→ WORK TO BE COMPLETED: Print the data below exactly, but only the lines from the one containing "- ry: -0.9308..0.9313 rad" down to the one containing "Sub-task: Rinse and", inclusive.

Data excerpts
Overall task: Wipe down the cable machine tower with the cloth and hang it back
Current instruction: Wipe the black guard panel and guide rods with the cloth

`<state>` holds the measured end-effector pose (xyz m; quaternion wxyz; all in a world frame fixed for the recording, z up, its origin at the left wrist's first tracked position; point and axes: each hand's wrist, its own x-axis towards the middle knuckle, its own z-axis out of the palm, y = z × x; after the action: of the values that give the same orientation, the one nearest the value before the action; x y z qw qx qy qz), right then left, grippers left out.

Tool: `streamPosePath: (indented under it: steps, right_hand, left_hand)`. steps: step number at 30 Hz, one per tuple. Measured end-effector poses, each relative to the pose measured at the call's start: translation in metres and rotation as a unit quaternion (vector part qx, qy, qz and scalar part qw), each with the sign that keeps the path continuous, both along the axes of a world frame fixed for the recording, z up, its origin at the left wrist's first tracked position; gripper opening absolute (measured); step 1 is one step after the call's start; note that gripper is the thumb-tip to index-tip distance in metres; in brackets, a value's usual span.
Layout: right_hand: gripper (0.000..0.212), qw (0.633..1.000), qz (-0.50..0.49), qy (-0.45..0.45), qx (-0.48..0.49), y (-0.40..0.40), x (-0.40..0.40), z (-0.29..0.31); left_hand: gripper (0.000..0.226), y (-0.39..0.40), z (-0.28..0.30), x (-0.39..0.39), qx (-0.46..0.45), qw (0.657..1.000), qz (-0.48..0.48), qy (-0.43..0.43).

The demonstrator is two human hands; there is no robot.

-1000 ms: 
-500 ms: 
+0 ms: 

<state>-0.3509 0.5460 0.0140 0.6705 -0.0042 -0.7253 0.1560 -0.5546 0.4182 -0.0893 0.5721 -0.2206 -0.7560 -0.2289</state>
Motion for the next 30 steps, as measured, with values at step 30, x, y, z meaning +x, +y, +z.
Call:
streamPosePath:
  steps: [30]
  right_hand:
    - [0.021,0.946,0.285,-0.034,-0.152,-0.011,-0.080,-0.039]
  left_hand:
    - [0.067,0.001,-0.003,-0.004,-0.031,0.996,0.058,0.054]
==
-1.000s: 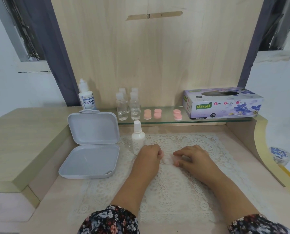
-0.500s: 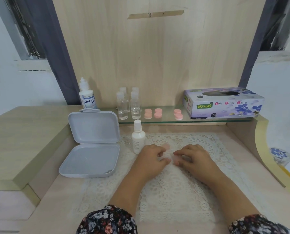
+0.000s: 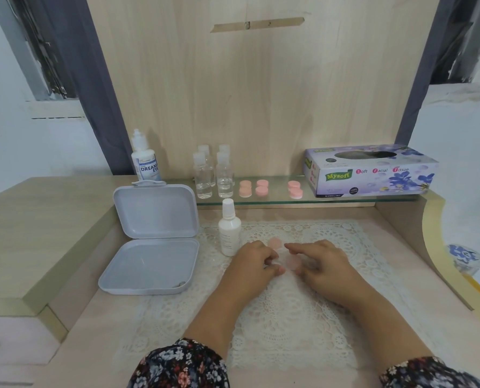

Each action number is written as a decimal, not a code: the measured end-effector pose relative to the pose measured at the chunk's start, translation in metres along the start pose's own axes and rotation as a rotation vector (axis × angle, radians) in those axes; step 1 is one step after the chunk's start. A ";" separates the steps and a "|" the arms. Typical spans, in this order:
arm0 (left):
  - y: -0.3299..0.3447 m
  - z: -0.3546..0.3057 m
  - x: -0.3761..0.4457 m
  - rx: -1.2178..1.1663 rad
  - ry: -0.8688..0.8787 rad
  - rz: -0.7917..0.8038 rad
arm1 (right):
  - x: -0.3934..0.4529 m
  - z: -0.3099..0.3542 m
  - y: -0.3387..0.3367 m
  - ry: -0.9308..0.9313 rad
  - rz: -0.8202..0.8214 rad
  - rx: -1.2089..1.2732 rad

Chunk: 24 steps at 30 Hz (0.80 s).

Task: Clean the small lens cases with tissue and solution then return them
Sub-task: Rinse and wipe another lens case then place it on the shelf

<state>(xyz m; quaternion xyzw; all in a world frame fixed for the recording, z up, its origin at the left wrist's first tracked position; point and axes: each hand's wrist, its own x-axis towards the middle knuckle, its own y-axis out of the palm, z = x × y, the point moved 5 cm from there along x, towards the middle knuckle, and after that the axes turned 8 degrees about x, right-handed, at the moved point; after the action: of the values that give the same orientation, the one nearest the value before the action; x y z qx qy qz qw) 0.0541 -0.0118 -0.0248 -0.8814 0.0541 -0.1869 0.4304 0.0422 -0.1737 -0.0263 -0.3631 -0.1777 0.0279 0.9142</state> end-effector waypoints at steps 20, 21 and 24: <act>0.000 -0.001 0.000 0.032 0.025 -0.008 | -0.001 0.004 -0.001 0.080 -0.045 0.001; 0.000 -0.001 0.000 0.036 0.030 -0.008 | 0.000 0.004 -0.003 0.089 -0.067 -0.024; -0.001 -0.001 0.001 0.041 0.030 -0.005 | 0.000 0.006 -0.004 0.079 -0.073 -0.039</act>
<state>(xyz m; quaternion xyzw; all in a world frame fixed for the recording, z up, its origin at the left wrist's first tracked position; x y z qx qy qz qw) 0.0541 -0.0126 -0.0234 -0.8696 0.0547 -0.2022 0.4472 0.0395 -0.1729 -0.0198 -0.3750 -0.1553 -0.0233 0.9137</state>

→ RESULT OF THIS TASK:
  - ry: -0.9308..0.9313 rad
  - rz: -0.8202..0.8214 rad
  - rx: -1.2089..1.2732 rad

Chunk: 24 steps at 30 Hz (0.80 s).

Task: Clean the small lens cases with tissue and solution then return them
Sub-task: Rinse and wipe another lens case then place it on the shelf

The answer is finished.